A new use for excess data centre heat
An innovative use for excess heat, which takes the data centre's remote location into account
Norwegian data centre company Green Mountain is teaming up with Norwegian Lobster Farm (NLF), to use waste heat from its data centres to regulate the temperature of the land-based shellfish smallholding.
'To grow optimally, the lobster needs a temperature of 20°C in the seawater,' Green Mountain said in a press release.
'This is exactly the temperature of the seawater that has been used to cool the IT equipment in Green Mountain's datacentre. Green Mountain can therefore deliver this heated wastewater directly to the fish farm.'
The project can help to significantly lower the overall carbon footprint of both firms.
NLF is one of the only firms in the world to rear lobsters in a land-based fish farm.
While the project is challenging, the market prospects are great, considering the fact that lobster demand in Europe is high but supply is limited.
Green Mountain's liquid-cooled DC1-Stavanger data centre facility, on Rennesøy island near Stavanger, draws seawater from a fjord with a temperature of 8°. Once the water has served its purpose of keeping the server farm cool, the heated water - now at 20° - is released back into the fjord.

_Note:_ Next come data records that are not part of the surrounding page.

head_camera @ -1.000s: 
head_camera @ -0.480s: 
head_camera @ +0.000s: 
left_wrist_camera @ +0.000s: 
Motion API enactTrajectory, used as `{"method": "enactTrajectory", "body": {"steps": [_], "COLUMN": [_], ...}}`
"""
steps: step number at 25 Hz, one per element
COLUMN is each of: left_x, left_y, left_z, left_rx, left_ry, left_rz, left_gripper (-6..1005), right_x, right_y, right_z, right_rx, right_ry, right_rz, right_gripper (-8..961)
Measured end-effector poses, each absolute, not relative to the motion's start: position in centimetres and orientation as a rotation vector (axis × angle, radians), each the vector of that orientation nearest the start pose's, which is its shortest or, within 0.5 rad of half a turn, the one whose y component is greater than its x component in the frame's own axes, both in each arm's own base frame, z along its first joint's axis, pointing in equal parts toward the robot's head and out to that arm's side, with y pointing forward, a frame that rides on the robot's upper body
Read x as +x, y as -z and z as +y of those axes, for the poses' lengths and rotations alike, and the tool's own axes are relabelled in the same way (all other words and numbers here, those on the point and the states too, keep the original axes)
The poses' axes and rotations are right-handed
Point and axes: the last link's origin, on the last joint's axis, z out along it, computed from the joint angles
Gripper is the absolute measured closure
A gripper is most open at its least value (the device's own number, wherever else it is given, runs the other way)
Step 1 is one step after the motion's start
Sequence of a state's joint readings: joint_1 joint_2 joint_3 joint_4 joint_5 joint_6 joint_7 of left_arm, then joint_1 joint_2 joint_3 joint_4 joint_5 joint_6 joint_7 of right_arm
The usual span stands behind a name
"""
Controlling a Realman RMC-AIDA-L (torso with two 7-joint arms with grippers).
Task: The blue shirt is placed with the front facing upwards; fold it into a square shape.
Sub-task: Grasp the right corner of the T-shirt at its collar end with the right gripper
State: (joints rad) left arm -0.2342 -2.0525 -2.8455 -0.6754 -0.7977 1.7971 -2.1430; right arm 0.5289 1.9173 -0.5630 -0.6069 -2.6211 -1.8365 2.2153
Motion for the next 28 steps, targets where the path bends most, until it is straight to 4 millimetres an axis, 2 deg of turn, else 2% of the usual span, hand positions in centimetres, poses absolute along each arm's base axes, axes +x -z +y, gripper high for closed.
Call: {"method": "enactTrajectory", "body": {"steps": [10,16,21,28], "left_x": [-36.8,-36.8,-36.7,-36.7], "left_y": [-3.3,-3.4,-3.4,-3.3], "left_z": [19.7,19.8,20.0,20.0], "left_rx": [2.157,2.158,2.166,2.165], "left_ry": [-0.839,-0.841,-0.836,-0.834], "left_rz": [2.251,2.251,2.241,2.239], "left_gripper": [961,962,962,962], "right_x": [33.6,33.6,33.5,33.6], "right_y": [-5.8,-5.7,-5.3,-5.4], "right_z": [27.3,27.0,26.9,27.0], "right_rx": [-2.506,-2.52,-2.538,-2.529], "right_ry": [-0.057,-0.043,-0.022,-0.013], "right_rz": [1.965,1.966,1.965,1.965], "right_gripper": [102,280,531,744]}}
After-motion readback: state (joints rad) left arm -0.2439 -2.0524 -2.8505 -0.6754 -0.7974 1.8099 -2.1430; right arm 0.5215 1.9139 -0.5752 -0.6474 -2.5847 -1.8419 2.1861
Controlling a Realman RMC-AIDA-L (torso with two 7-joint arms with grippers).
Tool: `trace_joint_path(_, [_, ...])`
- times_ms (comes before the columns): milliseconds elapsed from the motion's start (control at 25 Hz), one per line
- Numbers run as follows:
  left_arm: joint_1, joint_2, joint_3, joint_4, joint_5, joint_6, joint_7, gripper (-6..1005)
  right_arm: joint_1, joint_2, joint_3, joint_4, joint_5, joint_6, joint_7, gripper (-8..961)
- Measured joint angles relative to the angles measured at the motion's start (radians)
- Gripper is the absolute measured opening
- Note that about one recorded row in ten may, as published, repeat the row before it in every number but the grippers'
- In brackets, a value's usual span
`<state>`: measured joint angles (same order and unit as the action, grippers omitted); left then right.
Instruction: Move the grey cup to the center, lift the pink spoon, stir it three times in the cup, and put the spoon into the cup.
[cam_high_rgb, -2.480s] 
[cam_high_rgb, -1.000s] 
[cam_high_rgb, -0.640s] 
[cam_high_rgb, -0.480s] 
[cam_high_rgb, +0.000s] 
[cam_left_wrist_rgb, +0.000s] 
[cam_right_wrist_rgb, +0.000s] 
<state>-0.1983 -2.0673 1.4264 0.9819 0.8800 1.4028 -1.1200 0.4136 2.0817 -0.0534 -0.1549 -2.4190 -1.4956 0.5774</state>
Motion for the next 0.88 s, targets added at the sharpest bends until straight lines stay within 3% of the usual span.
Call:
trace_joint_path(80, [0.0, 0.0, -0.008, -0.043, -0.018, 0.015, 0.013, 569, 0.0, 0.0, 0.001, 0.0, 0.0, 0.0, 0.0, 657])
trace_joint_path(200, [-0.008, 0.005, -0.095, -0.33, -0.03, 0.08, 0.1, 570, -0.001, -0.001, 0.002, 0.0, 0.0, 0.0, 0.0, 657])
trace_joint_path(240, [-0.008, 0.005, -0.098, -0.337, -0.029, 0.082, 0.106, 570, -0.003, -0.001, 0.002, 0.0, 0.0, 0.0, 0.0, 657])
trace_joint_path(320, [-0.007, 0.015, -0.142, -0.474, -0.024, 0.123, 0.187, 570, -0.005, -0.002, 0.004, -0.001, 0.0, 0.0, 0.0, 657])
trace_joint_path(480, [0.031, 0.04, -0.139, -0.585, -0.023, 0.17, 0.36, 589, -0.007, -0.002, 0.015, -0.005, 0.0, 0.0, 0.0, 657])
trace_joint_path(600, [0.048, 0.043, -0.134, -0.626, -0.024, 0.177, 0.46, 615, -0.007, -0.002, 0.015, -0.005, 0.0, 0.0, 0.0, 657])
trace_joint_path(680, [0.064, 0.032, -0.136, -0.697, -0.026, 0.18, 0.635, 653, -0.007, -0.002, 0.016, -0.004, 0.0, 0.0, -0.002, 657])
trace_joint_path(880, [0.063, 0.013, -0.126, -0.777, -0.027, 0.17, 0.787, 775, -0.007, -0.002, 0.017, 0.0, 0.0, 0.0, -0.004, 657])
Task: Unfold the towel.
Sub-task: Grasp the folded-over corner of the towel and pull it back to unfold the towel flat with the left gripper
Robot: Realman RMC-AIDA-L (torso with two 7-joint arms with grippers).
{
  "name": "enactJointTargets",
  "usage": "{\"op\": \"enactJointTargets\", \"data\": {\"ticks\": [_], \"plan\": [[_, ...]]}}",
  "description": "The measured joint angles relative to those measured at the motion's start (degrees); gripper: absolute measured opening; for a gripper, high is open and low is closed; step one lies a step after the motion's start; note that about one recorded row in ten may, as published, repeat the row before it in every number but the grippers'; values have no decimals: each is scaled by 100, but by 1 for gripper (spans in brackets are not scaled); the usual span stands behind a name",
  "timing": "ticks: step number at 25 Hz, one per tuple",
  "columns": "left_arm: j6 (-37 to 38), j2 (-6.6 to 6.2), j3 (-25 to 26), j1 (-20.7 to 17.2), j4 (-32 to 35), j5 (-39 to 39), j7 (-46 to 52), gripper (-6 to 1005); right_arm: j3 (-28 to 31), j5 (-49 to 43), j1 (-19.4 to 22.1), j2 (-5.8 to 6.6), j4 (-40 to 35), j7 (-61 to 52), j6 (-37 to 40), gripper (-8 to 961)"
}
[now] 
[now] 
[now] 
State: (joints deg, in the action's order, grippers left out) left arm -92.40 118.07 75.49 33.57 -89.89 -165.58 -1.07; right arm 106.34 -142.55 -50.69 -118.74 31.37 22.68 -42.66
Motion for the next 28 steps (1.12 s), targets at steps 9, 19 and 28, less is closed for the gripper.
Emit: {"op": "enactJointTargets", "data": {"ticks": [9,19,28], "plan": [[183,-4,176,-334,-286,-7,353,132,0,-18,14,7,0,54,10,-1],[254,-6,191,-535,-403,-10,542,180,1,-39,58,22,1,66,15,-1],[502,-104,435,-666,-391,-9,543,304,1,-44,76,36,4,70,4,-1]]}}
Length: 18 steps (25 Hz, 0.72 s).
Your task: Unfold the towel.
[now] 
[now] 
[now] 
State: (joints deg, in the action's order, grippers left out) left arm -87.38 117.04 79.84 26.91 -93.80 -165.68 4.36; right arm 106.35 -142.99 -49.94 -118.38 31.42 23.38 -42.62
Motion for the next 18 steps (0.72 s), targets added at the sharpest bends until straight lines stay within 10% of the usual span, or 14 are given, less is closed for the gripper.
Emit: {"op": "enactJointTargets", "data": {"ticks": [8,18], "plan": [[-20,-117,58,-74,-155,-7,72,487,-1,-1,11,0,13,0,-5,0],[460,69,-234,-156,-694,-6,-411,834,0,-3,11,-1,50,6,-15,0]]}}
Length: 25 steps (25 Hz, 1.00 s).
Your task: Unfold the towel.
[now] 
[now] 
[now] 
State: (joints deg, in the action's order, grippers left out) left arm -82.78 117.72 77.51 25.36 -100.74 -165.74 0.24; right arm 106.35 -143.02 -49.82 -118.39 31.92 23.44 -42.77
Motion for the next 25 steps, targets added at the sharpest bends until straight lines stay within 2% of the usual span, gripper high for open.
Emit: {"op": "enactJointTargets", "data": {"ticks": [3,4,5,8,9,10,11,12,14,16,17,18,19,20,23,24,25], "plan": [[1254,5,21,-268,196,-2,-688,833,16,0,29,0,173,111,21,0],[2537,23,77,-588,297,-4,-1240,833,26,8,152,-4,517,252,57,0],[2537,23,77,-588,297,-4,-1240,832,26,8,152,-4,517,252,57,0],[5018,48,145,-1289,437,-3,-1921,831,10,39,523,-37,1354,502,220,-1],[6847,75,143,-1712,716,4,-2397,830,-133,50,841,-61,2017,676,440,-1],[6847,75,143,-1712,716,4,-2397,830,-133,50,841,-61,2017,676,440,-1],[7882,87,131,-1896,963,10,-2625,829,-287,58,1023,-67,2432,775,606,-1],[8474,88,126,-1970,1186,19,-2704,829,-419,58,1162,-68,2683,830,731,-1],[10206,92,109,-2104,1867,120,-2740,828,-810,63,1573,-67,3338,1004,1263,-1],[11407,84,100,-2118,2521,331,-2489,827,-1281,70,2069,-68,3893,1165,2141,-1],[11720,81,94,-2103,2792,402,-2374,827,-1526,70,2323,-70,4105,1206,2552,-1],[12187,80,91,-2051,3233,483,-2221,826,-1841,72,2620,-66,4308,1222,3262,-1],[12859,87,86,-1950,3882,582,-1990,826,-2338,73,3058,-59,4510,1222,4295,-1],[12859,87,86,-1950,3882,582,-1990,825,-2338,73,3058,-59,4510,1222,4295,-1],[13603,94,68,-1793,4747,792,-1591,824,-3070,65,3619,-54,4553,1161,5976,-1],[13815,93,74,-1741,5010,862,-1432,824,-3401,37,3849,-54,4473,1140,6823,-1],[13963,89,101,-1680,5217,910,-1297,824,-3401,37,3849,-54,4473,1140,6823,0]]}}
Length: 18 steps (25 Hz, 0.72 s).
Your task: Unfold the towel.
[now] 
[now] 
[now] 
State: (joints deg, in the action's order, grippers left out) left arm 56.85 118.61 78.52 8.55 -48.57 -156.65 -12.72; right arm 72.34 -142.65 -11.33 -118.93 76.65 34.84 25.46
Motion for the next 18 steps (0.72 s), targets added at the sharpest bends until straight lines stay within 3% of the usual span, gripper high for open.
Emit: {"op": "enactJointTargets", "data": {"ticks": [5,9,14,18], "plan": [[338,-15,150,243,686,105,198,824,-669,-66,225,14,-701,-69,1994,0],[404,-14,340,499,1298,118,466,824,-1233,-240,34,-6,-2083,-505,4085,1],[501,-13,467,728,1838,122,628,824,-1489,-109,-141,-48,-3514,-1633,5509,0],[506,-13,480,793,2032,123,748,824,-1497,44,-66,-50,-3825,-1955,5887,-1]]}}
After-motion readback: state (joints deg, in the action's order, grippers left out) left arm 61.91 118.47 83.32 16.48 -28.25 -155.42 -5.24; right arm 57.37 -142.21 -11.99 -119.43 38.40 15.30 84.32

Green Mountain has explored various ways to reuse excess heat, but most were impractical due to the data centre's remote location.
If a data centre is located near urban residential areas, the waste heat can be used to heat houses; but in case of DC1-Stavanger, the facility is too far from any residental areas for this to be practical.
Using Green Mountain's heated water in the lobster farm, instead, will help to eliminate the need for an expensive recycling aquaculture technology system the facility currently uses.
NLF said it will build a facility next to the Green Mountain data centre some time later this year.
"In practice, this means that we can scale up production with reduced technical risk, as well as save both investment and operating costs," said Asbjørn Drengstig, chief executive of Norwegian Lobster Farm.
It will also have "environmental benefits," he added.
Many tech firms have joined hands and signed key declarations to combat the issue impacting Earth's environment in recent years.
Earlier this month, data centre firm CyrusOne announced that all its data centre facilities in Europe were now running on a 100 per cent renewable energy tariff. The company pledged to become carbon-neutral by 2040 last year.
Last month, Google announced that five of its major data global centre sites were running on around 90 per cent carbon-free power. Google had earlier said that it was aiming for all of its data centres, cloud regions and office campuses to run on clean electricity for every hour of the day within a decade.